An effective method for small objects detection based on MDFFAM and LKSPP

Zhoutian Xu,Yadong Xu,Manyi Wang
DOI: https://doi.org/10.1038/s41598-024-60745-9
IF: 4.6
2024-05-05
Scientific Reports
Abstract:Object detection is one of the research hotspots in computer vision. However, most existing object detectors struggle with the identification of small targets. Therefore, the paper proposes two modules: the MDFFAM (Multi-Directional Feature Fusion Attention Mechanism) and the LKSPP (Large Kernel Spatial Pyramid Pooling), to enhance the detector's effectiveness in identifying subtle faults on the surface of mechanical equipment. LKSPP aims to expand the receptive field to capture high-level semantic features through large kernels. Meanwhile, the MDFFAM allows the network to efficiently utilize spatial location information and adaptively recognize detection priorities. In the detection task, MDFFAM effectively captures feature information in three spatial directions: width, height, and channel, with the location information fully utilized to establish stable long-range dependencies.

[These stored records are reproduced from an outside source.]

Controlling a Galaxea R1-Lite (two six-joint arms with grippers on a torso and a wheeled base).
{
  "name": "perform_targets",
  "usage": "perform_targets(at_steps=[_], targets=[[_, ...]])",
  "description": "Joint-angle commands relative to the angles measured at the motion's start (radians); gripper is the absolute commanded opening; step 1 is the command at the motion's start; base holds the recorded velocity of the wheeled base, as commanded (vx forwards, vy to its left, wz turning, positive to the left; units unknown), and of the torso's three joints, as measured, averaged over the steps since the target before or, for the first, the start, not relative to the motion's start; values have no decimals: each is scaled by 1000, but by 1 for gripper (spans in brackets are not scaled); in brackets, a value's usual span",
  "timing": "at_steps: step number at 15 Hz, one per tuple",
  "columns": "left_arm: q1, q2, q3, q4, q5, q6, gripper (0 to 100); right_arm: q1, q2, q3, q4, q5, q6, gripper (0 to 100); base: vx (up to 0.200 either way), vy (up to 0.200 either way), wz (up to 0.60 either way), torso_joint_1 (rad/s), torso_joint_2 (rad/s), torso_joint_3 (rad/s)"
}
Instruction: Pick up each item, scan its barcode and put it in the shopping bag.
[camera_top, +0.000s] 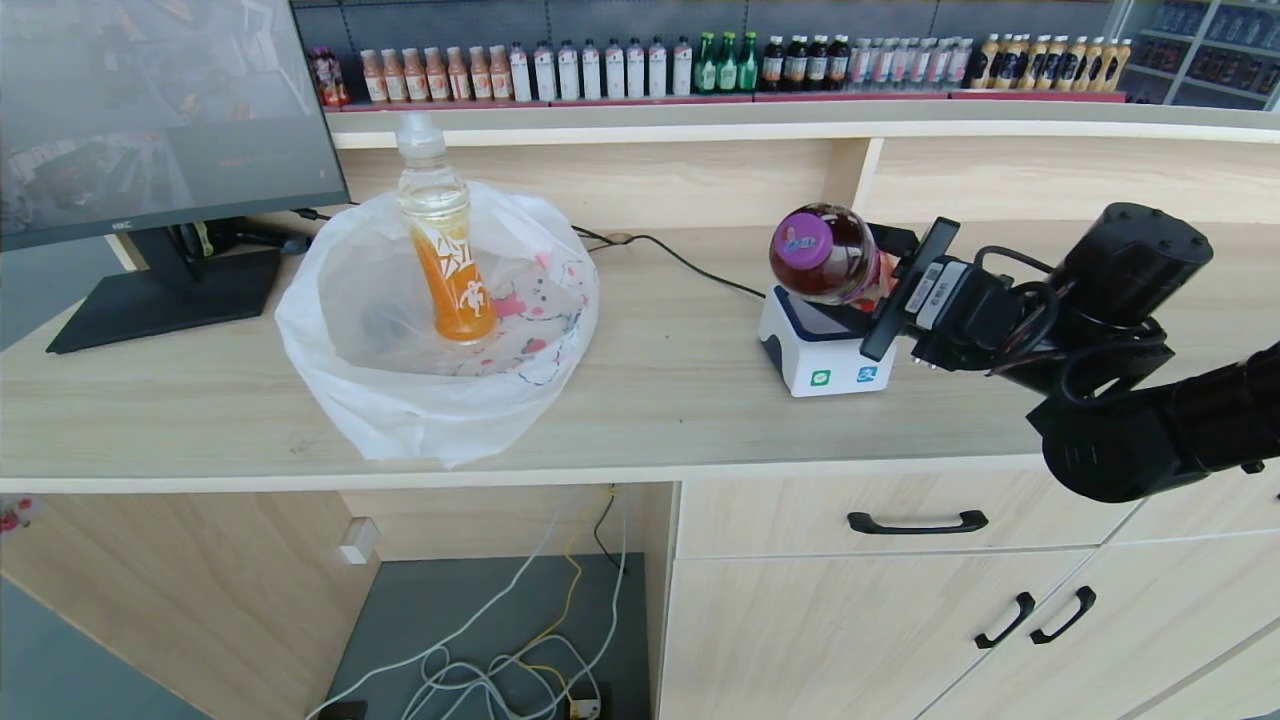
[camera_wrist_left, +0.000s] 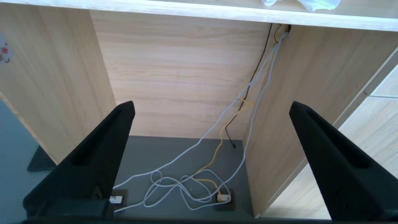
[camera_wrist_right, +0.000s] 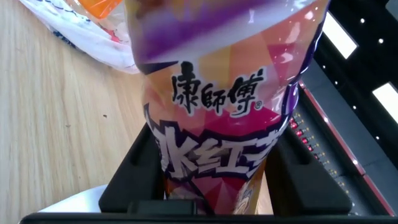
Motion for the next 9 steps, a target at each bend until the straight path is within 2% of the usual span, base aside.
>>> perform_targets(at_steps=[1,9], targets=[[-1,0,0,0,0,0,100,0,-3,5,0,2,0,0,0,0,0,0,0,0],[0,0,0,0,0,0,100,0,-4,5,0,2,-3,0,0,0,0,0,0,0]])
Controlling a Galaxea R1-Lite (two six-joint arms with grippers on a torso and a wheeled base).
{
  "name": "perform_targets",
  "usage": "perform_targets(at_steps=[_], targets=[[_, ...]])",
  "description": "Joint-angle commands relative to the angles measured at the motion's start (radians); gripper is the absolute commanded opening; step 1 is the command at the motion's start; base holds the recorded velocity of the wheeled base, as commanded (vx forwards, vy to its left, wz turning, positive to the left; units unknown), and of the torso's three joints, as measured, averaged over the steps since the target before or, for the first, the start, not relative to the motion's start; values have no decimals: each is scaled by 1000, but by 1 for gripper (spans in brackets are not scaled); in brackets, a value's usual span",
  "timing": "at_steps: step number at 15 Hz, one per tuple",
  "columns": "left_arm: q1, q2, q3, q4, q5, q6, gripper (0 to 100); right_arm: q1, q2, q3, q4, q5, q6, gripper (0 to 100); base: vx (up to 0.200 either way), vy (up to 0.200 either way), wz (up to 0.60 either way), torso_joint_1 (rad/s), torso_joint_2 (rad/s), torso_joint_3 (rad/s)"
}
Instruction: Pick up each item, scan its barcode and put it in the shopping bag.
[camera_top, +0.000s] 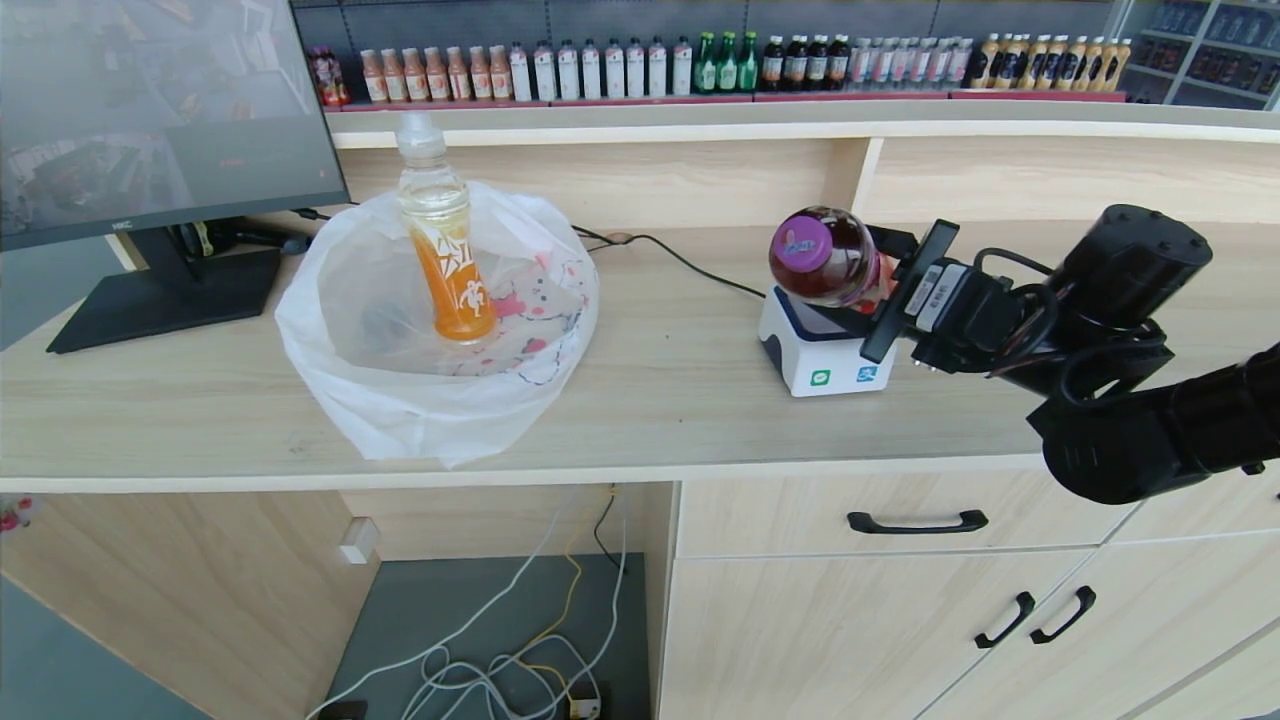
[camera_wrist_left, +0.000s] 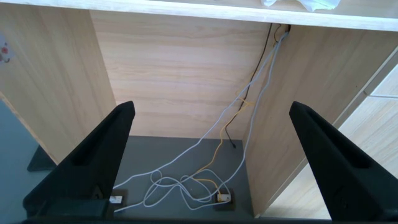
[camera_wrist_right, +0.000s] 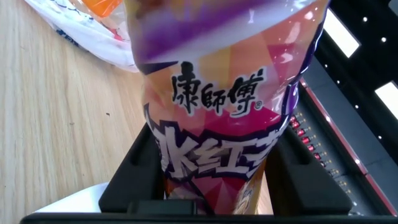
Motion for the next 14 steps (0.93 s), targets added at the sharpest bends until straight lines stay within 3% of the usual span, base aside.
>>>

Moreover, LKSPP boasts a larger receptive field and imposes less computational burden compared to the SPPCSPC by YOLOv7. Finally, experiments demonstrate that the proposed module effectively improves the detection accuracy for small targets, surpassing the state-of-the-art object detector, YOLOv7. Remarkably, MDFFAM incurs almost negligible computational overhead.
multidisciplinary sciences
What problem does this paper attempt to address?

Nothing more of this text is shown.